**Exercise**:
Repeat the data word for word, excluding every picture.

* * * * * * * * *

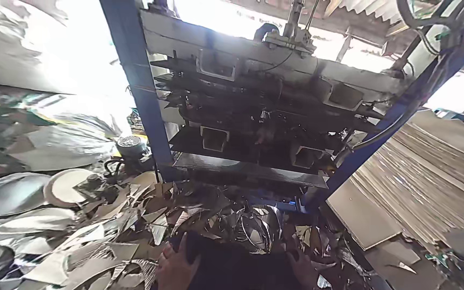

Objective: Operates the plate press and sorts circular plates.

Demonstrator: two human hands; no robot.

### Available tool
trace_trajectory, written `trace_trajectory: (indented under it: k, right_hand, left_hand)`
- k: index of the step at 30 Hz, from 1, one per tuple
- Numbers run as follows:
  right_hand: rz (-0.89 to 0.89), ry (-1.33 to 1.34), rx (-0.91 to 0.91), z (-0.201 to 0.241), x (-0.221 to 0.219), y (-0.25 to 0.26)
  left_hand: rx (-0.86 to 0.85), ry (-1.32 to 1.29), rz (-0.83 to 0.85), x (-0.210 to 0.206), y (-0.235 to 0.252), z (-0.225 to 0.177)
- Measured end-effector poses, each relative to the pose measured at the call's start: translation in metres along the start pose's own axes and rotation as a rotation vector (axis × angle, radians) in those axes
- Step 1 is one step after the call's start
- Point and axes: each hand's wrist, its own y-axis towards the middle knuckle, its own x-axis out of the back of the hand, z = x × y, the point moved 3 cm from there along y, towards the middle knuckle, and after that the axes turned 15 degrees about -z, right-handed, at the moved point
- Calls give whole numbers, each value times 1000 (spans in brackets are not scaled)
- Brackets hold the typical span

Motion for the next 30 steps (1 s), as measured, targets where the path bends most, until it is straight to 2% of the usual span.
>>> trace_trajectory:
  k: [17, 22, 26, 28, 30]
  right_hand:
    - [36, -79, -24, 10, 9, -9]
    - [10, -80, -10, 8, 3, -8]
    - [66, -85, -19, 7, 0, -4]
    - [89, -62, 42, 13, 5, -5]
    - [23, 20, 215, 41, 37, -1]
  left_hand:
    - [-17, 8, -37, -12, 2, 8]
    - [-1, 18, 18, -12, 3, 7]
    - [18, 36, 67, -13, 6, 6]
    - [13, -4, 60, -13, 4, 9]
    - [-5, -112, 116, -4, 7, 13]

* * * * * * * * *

**Answer to this problem**:
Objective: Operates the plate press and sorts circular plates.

Demonstrator: two human hands; no robot.

### Available tool
trace_trajectory, written `trace_trajectory: (indented under it: k, right_hand, left_hand)`
- k: index of the step at 30 Hz, from 1, one per tuple
- Numbers run as follows:
  right_hand: rz (-0.89 to 0.89), ry (-1.33 to 1.34), rx (-0.91 to 0.91), z (-0.201 to 0.241), x (-0.221 to 0.219), y (-0.25 to 0.26)
  left_hand: rx (-0.86 to 0.85), ry (-1.32 to 1.29), rz (-0.83 to 0.85), x (-0.210 to 0.206), y (-0.235 to 0.252), z (-0.225 to 0.177)
- Measured end-effector poses, each relative to the pose measured at the call's start: translation in metres along the start pose's own axes and rotation as a rotation vector (axis × angle, radians) in those axes
- Step 1 is one step after the call's start
- Point and axes: each hand's wrist, its own y-axis towards the middle knuckle, its own x-axis out of the back of the hand, z = x × y, the point moved 3 cm from there along y, towards the middle knuckle, and after that the axes turned 15 degrees about -z, right-handed, at the moved point
- Calls give whole numbers, each value times 1000 (spans in brackets are not scaled)
- Brackets hold the typical span

Motion for the next 30 steps (1 s), as measured, targets where the path bends most, until it is straight to 2% of the usual span.
>>> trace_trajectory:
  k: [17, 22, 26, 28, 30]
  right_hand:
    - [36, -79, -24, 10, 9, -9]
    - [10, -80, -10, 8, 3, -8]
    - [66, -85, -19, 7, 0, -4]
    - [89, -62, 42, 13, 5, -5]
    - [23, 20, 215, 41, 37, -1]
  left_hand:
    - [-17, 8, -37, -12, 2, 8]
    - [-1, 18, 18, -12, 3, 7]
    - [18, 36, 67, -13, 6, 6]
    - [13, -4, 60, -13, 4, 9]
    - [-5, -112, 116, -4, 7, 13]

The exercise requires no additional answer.